● Problem: Pull out every line below holding the word "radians".

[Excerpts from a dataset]
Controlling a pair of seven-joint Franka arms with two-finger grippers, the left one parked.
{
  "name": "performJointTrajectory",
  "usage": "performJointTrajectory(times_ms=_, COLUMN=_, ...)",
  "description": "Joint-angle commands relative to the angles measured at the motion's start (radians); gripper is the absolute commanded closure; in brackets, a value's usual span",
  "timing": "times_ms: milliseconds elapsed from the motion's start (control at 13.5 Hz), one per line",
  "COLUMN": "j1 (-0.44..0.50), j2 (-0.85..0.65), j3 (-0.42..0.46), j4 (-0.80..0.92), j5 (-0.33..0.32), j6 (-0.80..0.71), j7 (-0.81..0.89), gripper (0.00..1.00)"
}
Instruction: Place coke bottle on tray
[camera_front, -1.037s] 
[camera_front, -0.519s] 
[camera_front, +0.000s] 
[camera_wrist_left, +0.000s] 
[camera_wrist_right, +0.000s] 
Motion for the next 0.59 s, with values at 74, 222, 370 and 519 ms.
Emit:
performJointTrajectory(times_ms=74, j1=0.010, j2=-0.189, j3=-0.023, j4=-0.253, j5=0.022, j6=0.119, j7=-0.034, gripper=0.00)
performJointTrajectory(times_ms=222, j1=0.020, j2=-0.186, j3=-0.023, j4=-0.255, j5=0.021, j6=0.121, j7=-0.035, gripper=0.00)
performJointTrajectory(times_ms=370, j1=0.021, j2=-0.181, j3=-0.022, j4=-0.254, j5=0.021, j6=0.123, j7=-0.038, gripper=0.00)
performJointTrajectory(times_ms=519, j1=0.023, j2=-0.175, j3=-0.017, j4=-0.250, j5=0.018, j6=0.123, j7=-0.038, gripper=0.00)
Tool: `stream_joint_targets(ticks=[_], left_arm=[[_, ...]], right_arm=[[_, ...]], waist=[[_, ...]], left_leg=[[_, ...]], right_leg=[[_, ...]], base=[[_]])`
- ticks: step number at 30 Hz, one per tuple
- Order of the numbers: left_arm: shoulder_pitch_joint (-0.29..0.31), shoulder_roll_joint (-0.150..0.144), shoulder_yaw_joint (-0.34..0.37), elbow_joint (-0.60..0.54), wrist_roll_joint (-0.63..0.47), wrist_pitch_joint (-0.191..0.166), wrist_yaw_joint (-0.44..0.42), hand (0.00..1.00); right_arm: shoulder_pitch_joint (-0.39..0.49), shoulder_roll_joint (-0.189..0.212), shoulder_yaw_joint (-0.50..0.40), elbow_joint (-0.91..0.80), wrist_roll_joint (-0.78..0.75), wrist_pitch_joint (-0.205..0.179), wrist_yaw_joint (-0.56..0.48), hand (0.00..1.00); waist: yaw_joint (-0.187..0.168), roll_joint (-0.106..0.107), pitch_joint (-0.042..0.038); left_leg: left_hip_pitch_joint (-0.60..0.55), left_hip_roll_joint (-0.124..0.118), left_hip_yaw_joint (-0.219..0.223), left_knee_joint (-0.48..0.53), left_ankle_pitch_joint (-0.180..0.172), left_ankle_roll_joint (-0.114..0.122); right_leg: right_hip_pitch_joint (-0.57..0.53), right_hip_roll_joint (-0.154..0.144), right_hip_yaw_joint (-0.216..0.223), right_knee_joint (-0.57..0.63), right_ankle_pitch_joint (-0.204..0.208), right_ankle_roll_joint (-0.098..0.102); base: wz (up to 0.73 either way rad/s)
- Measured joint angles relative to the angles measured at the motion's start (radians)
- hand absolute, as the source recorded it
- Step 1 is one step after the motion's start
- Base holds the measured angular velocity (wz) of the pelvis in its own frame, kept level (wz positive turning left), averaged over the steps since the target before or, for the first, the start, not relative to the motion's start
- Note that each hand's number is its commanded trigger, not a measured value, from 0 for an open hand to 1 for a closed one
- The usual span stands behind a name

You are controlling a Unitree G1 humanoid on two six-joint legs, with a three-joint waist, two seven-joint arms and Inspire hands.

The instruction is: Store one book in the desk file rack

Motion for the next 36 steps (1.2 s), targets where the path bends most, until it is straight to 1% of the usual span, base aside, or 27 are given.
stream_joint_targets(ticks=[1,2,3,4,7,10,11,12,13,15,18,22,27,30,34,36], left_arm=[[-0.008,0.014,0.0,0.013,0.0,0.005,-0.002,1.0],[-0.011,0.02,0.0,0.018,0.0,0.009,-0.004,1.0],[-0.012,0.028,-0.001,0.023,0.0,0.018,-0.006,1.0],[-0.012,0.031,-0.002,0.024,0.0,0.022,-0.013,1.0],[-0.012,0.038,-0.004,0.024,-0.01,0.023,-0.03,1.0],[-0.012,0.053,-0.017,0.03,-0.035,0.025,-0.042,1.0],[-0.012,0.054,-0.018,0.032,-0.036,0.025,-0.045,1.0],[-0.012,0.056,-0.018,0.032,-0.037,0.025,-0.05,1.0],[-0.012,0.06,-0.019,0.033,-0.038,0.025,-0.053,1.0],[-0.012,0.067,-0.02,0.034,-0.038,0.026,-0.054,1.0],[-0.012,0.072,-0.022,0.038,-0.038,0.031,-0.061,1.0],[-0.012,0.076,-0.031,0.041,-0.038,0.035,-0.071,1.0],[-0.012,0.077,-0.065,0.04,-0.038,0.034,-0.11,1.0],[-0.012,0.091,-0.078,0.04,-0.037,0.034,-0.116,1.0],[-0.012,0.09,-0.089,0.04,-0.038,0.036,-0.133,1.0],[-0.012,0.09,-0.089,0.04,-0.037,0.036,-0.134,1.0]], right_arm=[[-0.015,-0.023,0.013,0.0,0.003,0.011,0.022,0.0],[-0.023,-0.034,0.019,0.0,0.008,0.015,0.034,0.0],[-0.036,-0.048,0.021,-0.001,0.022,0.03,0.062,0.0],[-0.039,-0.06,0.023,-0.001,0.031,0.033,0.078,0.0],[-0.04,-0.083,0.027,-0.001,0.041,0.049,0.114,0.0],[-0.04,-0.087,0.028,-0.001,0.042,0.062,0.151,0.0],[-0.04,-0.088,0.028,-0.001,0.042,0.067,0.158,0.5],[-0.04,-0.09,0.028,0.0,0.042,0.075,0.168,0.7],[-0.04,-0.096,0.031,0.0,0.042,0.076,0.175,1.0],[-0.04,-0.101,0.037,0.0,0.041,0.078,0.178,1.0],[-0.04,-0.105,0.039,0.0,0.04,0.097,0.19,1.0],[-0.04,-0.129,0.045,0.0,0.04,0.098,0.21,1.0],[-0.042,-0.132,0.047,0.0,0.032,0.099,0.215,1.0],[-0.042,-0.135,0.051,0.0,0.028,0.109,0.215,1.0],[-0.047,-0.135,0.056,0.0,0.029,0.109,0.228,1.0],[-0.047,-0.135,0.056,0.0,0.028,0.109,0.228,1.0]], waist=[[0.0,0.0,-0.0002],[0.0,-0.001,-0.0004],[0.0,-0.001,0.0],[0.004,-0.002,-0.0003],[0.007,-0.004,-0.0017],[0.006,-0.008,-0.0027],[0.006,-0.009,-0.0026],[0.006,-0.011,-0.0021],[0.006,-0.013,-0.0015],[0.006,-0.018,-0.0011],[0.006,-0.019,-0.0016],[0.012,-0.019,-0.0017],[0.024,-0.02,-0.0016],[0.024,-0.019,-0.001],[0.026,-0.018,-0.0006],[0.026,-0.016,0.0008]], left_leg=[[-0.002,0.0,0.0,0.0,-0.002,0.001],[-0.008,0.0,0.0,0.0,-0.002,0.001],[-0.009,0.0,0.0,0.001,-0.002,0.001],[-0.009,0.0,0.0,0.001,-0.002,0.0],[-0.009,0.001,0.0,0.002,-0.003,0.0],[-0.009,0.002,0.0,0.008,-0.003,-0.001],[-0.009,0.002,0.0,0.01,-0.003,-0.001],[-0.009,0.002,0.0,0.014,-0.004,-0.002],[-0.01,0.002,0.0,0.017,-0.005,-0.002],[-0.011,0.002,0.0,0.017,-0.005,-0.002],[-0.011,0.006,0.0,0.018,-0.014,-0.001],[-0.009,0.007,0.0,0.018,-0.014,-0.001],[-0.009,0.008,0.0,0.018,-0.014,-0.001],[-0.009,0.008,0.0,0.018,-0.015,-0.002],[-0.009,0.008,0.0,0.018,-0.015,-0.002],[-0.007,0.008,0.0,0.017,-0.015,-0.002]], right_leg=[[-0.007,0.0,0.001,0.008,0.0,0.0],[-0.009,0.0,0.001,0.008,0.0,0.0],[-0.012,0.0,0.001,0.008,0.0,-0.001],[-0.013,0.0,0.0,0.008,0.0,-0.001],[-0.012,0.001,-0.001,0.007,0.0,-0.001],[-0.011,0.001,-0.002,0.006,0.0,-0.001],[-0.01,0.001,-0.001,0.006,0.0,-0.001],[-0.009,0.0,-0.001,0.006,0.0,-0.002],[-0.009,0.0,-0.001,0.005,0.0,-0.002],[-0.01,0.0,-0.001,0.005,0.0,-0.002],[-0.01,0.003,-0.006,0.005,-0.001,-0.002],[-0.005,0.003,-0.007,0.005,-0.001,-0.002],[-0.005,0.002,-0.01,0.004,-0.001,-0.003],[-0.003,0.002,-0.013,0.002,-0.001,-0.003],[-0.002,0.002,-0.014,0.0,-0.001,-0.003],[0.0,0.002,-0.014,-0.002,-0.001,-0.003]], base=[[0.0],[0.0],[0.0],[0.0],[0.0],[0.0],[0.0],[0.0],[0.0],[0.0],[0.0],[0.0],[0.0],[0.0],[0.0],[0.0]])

● Result for this exercise:
  "description": "Joint-angle commands relative to the angles measured at the motion's start (radians); gripper is the absolute commanded closure; in brackets, a value's usual span",
- Measured joint angles relative to the angles measured at the motion's start (radians)

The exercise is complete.